-- EXERCISE --
Locate each line with the string "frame" in the listing below and copy it.

-- DATA BELOW --
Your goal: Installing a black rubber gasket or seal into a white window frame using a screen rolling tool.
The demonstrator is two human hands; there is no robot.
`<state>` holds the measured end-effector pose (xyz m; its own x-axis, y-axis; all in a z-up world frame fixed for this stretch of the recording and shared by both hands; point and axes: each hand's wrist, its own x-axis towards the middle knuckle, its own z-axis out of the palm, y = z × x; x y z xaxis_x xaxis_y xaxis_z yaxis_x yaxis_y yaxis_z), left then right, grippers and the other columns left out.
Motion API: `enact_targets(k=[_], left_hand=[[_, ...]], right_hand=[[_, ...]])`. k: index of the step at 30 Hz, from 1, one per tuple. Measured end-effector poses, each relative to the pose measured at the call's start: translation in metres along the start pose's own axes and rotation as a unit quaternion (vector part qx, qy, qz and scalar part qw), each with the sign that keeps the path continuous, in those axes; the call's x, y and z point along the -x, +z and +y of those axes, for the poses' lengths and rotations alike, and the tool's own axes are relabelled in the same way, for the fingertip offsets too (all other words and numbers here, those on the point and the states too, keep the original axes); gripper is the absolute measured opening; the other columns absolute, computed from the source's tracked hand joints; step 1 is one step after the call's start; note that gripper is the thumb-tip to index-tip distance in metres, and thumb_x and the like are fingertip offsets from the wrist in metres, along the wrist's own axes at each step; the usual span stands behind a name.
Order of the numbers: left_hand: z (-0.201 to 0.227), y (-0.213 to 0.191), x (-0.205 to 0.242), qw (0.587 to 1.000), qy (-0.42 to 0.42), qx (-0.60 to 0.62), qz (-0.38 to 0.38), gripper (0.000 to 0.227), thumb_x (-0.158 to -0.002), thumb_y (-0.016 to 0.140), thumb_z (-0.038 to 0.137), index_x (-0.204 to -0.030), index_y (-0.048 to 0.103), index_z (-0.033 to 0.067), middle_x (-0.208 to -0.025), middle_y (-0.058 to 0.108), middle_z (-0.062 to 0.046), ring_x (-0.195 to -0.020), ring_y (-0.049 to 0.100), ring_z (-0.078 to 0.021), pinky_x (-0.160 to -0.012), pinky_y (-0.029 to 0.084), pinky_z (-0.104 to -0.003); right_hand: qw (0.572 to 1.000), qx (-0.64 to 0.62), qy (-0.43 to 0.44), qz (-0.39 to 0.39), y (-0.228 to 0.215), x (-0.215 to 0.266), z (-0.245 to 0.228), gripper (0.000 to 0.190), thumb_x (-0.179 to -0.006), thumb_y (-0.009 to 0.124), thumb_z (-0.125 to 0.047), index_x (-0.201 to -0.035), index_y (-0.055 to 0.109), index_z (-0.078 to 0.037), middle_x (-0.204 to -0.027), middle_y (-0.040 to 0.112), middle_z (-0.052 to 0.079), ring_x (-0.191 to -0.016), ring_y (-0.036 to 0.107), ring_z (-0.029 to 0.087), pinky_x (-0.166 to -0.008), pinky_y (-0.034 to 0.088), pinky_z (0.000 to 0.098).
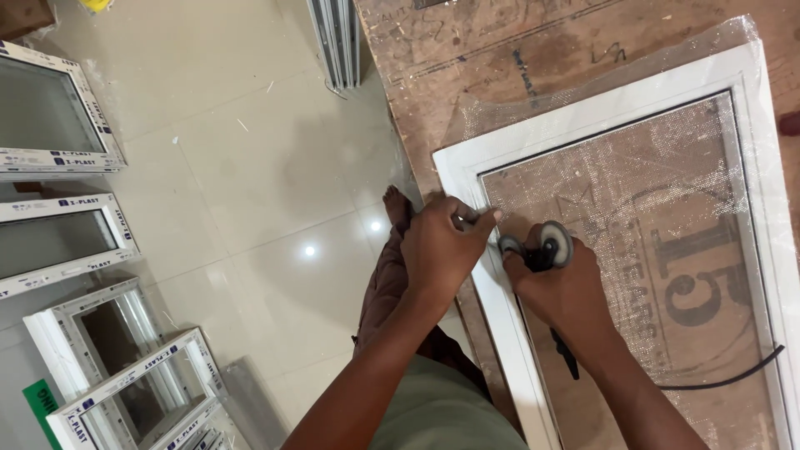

-- RESULT BELOW --
Your goal: Installing a black rubber gasket or seal into a white window frame using a screen rolling tool.
`<state>` holds the measured end-effector pose (xyz m; its own x-axis, y-axis; all in a z-up world frame fixed for this stretch of the recording and shared by both hands; point and axes: each hand's wrist, its own x-axis towards the middle knuckle, its own z-axis out of the palm, y = z × x; x y z xaxis_x xaxis_y xaxis_z yaxis_x yaxis_y yaxis_z), left then right, grippers and the other columns left out.

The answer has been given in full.